The irony is that most defects do not cause the Check engine to catch fire - the controller simply cannot identify them. Let's say there is a deviation in the readings of the mass air flow sensor (DMRV). The car is getting dumb. There is a signal, but the fact that it is incorrect cannot be determined by the “brains” of the engine. Only the brains of the diagnostician can understand this, and even then not everyone. The sensor is expensive, about $ 100, but extremely moody. Fails due to dust and oil pollution from crankcase gases entering the inlet pipe. Moreover, even the thinnest film of oil is enough to turn the ride into a screech, if you pour oil on it (this happens on the “shifters”) it will fail. Hence the moral: at each MOT, check the health of the crankcase ventilation system, buy an air filter only of high quality, always reinforced with a metal mesh *.
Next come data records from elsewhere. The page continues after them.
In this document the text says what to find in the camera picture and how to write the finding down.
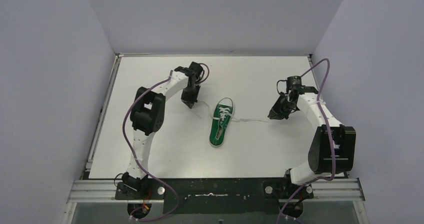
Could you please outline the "white shoelace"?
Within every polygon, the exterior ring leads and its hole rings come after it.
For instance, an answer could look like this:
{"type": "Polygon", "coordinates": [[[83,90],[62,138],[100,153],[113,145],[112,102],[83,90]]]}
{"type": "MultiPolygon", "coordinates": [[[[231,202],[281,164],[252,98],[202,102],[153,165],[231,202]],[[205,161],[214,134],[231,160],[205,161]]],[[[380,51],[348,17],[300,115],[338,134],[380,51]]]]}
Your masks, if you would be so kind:
{"type": "MultiPolygon", "coordinates": [[[[207,106],[208,115],[212,120],[220,120],[220,116],[214,117],[214,111],[215,110],[213,110],[208,103],[206,103],[205,101],[198,101],[197,104],[207,106]]],[[[224,116],[225,117],[229,116],[230,120],[233,121],[233,122],[262,122],[262,123],[268,123],[267,120],[263,120],[263,119],[255,119],[255,118],[253,118],[253,119],[249,119],[249,118],[239,119],[239,118],[236,118],[234,114],[230,114],[230,113],[226,113],[226,114],[224,114],[224,116]]]]}

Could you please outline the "green canvas sneaker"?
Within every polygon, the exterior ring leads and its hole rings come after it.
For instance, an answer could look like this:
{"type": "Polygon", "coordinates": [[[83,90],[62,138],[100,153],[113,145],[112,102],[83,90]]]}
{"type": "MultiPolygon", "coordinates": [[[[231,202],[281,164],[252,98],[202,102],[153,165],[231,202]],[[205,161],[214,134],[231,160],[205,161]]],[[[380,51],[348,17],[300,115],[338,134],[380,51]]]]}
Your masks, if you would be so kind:
{"type": "Polygon", "coordinates": [[[223,144],[225,132],[232,119],[233,111],[234,102],[228,97],[221,99],[215,106],[209,136],[211,146],[220,147],[223,144]]]}

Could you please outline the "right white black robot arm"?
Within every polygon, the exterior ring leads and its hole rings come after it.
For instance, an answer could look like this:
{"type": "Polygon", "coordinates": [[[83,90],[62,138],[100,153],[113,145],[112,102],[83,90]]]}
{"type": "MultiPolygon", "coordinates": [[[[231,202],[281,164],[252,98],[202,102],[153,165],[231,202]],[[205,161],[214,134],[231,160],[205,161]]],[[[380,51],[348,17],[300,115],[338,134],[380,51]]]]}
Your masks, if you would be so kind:
{"type": "Polygon", "coordinates": [[[291,168],[290,178],[281,183],[282,193],[296,196],[301,184],[316,179],[333,179],[337,174],[351,171],[354,163],[356,131],[338,121],[326,107],[319,91],[302,84],[300,76],[285,80],[286,92],[281,92],[268,118],[288,119],[296,111],[303,113],[315,129],[306,161],[291,168]]]}

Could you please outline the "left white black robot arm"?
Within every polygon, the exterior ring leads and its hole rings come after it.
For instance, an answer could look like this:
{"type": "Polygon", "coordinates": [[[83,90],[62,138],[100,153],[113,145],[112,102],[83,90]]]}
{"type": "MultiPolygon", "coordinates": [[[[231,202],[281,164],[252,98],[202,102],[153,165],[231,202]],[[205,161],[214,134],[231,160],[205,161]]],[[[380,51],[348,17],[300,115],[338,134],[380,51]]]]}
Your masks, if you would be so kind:
{"type": "Polygon", "coordinates": [[[118,193],[130,194],[135,199],[146,198],[149,189],[148,159],[154,135],[165,120],[166,102],[177,92],[181,101],[192,108],[198,101],[201,83],[209,76],[204,63],[191,62],[189,67],[177,67],[168,77],[153,86],[140,87],[134,102],[124,116],[123,136],[131,150],[131,158],[118,193]]]}
The controller is not able to determine the wear of the fuel pump. The symptom is the same - sluggish acceleration (especially in high gears). The abrasive particles are most often to blame for in the mixture of hydrocarbons, which, for our misunderstanding, is called gasoline. (I happened to change the gas pump in a car with a mileage of about 10, 000 km, the tank of which was full of sand and … pebbles!) If the gas pump has to be changed, it is better not to skimp and buy a branded one, because the pumps from Vladimir have a bad habit of jamming.
But what about the fuel filter? - you ask. But in no way: both the grid of the gas intake and the fine filter (which also needs to be changed on time) cannot hold all mechanical particles. So these very particles do their dirty deed **.
Another control unit will not say a word that it is time to change the candles. He cannot turn them out - unfortunately … Domestic gasoline is full of iron-containing antiknock agents, because of which candle insulators are covered with a reddish coating. Then they have one way - to the trash can. Therefore, I recommend changing candles after 15, 000 km without hesitation. Not necessarily well-known manufacturers - VAZ engines work fine on inexpensive ones, for example Brisk.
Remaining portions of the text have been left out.